● **WHAT YOU HAVE TO DO**:
Retype each line below without a single alteration.

┌─ DATA

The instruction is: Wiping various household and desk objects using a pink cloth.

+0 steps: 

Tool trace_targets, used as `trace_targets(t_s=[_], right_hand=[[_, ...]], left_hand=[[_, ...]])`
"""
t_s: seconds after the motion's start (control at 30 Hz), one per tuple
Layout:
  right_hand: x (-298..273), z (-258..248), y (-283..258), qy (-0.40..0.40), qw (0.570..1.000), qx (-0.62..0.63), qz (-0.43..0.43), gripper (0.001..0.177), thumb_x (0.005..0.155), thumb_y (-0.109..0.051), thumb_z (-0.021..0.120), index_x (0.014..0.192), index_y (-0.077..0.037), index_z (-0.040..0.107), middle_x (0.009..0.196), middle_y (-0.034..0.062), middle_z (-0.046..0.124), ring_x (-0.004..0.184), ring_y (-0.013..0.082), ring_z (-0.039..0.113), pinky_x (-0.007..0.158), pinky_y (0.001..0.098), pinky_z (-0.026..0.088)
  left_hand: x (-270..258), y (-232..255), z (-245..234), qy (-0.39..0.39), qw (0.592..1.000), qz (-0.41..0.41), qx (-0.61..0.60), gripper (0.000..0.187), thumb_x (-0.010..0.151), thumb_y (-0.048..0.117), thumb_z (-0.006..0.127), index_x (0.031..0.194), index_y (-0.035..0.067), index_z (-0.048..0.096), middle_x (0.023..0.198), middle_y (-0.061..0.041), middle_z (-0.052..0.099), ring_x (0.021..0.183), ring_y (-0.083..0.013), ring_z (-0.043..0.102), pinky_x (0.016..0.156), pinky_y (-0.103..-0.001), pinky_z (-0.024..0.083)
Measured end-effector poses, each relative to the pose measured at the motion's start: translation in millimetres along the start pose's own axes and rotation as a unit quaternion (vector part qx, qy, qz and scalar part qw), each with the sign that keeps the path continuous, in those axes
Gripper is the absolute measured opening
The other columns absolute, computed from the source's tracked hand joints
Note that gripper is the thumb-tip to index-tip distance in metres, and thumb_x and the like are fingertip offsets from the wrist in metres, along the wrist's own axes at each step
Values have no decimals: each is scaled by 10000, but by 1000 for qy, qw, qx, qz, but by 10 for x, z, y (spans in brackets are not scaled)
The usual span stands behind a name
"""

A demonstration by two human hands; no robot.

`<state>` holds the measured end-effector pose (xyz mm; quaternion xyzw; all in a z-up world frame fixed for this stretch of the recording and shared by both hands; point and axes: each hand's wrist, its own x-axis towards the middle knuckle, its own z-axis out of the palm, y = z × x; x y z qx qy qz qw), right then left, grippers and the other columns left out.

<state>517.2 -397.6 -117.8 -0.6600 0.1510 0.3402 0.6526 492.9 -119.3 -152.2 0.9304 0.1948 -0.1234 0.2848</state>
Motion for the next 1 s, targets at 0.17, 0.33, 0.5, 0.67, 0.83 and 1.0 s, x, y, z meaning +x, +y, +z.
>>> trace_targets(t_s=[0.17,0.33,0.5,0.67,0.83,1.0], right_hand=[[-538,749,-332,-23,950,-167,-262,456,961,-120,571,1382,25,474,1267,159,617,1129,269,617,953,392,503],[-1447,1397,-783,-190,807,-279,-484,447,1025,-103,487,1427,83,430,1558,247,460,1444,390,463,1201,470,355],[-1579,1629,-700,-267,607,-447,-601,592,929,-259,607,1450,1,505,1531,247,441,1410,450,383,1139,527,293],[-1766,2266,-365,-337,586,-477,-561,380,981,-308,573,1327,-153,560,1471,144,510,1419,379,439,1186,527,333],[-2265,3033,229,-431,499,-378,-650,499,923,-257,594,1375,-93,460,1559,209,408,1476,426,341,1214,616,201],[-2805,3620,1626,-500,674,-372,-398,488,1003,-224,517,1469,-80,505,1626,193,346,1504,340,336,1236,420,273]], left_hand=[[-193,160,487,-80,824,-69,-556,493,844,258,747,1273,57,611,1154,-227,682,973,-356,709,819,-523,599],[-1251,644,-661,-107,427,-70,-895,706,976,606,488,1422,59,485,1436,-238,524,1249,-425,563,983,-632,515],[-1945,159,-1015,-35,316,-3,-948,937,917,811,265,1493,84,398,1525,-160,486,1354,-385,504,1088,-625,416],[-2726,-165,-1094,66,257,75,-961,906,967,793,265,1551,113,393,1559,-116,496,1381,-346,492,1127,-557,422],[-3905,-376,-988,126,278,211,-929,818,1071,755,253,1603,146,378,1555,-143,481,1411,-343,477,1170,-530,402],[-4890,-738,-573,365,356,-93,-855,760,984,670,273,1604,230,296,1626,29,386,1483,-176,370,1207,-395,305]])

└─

● **YOUR RESPONSE**:
The instruction is: Wiping various household and desk objects using a pink cloth.

+0 steps: 

Tool trace_targets, used as `trace_targets(t_s=[_], right_hand=[[_, ...]], left_hand=[[_, ...]])`
"""
t_s: seconds after the motion's start (control at 30 Hz), one per tuple
Layout:
  right_hand: x (-298..273), z (-258..248), y (-283..258), qy (-0.40..0.40), qw (0.570..1.000), qx (-0.62..0.63), qz (-0.43..0.43), gripper (0.001..0.177), thumb_x (0.005..0.155), thumb_y (-0.109..0.051), thumb_z (-0.021..0.120), index_x (0.014..0.192), index_y (-0.077..0.037), index_z (-0.040..0.107), middle_x (0.009..0.196), middle_y (-0.034..0.062), middle_z (-0.046..0.124), ring_x (-0.004..0.184), ring_y (-0.013..0.082), ring_z (-0.039..0.113), pinky_x (-0.007..0.158), pinky_y (0.001..0.098), pinky_z (-0.026..0.088)
  left_hand: x (-270..258), y (-232..255), z (-245..234), qy (-0.39..0.39), qw (0.592..1.000), qz (-0.41..0.41), qx (-0.61..0.60), gripper (0.000..0.187), thumb_x (-0.010..0.151), thumb_y (-0.048..0.117), thumb_z (-0.006..0.127), index_x (0.031..0.194), index_y (-0.035..0.067), index_z (-0.048..0.096), middle_x (0.023..0.198), middle_y (-0.061..0.041), middle_z (-0.052..0.099), ring_x (0.021..0.183), ring_y (-0.083..0.013), ring_z (-0.043..0.102), pinky_x (0.016..0.156), pinky_y (-0.103..-0.001), pinky_z (-0.024..0.083)
Measured end-effector poses, each relative to the pose measured at the motion's start: translation in millimetres along the start pose's own axes and rotation as a unit quaternion (vector part qx, qy, qz and scalar part qw), each with the sign that keeps the path continuous, in those axes
Gripper is the absolute measured opening
The other columns absolute, computed from the source's tracked hand joints
Note that gripper is the thumb-tip to index-tip distance in metres, and thumb_x and the like are fingertip offsets from the wrist in metres, along the wrist's own axes at each step
Values have no decimals: each is scaled by 10000, but by 1000 for qy, qw, qx, qz, but by 10 for x, z, y (spans in brackets are not scaled)
The usual span stands behind a name
"""

A demonstration by two human hands; no robot.

`<state>` holds the measured end-effector pose (xyz mm; quaternion xyzw; all in a z-up world frame fixed for this stretch of the recording and shared by both hands; point and axes: each hand's wrist, its own x-axis towards the middle knuckle, its own z-axis out of the palm, y = z × x; x y z qx qy qz qw), right then left, grippers and the other columns left out.

<state>517.2 -397.6 -117.8 -0.6600 0.1510 0.3402 0.6526 492.9 -119.3 -152.2 0.9304 0.1948 -0.1234 0.2848</state>
Motion for the next 1 s, targets at 0.17, 0.33, 0.5, 0.67, 0.83 and 1.0 s, x, y, z meaning +x, +y, +z.
>>> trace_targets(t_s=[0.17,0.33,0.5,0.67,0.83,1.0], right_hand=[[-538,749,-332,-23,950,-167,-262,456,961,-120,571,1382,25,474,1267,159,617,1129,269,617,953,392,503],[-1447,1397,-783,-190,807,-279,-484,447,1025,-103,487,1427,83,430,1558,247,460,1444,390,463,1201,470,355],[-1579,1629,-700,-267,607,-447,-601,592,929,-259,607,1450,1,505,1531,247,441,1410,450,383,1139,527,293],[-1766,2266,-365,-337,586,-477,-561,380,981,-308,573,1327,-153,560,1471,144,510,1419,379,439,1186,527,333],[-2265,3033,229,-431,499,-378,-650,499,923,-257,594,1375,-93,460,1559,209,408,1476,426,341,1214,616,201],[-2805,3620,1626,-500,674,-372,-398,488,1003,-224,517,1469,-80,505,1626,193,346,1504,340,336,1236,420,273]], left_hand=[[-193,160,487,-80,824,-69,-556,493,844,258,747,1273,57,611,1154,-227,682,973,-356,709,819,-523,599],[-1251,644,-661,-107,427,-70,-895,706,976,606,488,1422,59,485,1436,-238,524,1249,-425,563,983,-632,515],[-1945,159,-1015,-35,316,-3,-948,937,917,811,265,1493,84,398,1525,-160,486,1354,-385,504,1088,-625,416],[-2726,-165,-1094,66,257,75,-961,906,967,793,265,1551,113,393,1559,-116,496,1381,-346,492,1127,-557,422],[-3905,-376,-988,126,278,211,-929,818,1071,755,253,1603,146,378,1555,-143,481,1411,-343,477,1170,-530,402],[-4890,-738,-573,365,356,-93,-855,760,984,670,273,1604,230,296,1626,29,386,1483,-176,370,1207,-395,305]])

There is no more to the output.